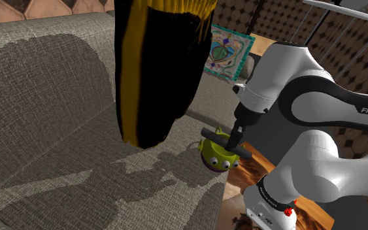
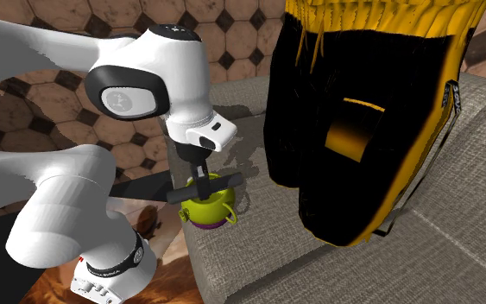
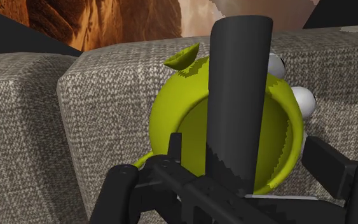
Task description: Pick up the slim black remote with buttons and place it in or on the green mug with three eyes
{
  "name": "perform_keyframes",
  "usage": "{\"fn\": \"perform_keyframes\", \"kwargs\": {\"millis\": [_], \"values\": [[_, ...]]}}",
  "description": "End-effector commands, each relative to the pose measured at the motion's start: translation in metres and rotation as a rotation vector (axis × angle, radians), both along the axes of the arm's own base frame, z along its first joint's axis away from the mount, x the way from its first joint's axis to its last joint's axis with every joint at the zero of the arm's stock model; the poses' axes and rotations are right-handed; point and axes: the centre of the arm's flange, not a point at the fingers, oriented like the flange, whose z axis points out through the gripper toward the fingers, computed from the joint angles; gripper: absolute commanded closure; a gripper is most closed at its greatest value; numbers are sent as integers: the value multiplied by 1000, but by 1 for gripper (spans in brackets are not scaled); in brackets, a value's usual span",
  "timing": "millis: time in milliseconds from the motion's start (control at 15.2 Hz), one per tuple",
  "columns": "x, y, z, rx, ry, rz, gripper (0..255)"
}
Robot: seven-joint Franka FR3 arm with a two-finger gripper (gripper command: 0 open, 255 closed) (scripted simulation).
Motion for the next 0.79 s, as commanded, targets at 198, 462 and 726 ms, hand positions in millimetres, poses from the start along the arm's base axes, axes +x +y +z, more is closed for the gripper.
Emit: {"fn": "perform_keyframes", "kwargs": {"millis": [198,462,726], "values": [[1,-3,40,0,0,0,0],[2,-4,50,0,0,0,0],[2,-4,50,0,0,0,0]]}}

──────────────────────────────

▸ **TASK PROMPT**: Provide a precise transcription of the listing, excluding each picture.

▸ **TASK ANSWER**:
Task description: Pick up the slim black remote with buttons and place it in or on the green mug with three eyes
{
  "name": "perform_keyframes",
  "usage": "{\"fn\": \"perform_keyframes\", \"kwargs\": {\"millis\": [_], \"values\": [[_, ...]]}}",
  "description": "End-effector commands, each relative to the pose measured at the motion's start: translation in metres and rotation as a rotation vector (axis × angle, radians), both along the axes of the arm's own base frame, z along its first joint's axis away from the mount, x the way from its first joint's axis to its last joint's axis with every joint at the zero of the arm's stock model; the poses' axes and rotations are right-handed; point and axes: the centre of the arm's flange, not a point at the fingers, oriented like the flange, whose z axis points out through the gripper toward the fingers, computed from the joint angles; gripper: absolute commanded closure; a gripper is most closed at its greatest value; numbers are sent as integers: the value multiplied by 1000, but by 1 for gripper (spans in brackets are not scaled); in brackets, a value's usual span",
  "timing": "millis: time in milliseconds from the motion's start (control at 15.2 Hz), one per tuple",
  "columns": "x, y, z, rx, ry, rz, gripper (0..255)"
}
Robot: seven-joint Franka FR3 arm with a two-finger gripper (gripper command: 0 open, 255 closed) (scripted simulation).
Motion for the next 0.79 s, as commanded, targets at 198, 462 and 726 ms, hand positions in millimetres, poses from the start along the arm's base axes, axes +x +y +z, more is closed for the gripper.
Emit: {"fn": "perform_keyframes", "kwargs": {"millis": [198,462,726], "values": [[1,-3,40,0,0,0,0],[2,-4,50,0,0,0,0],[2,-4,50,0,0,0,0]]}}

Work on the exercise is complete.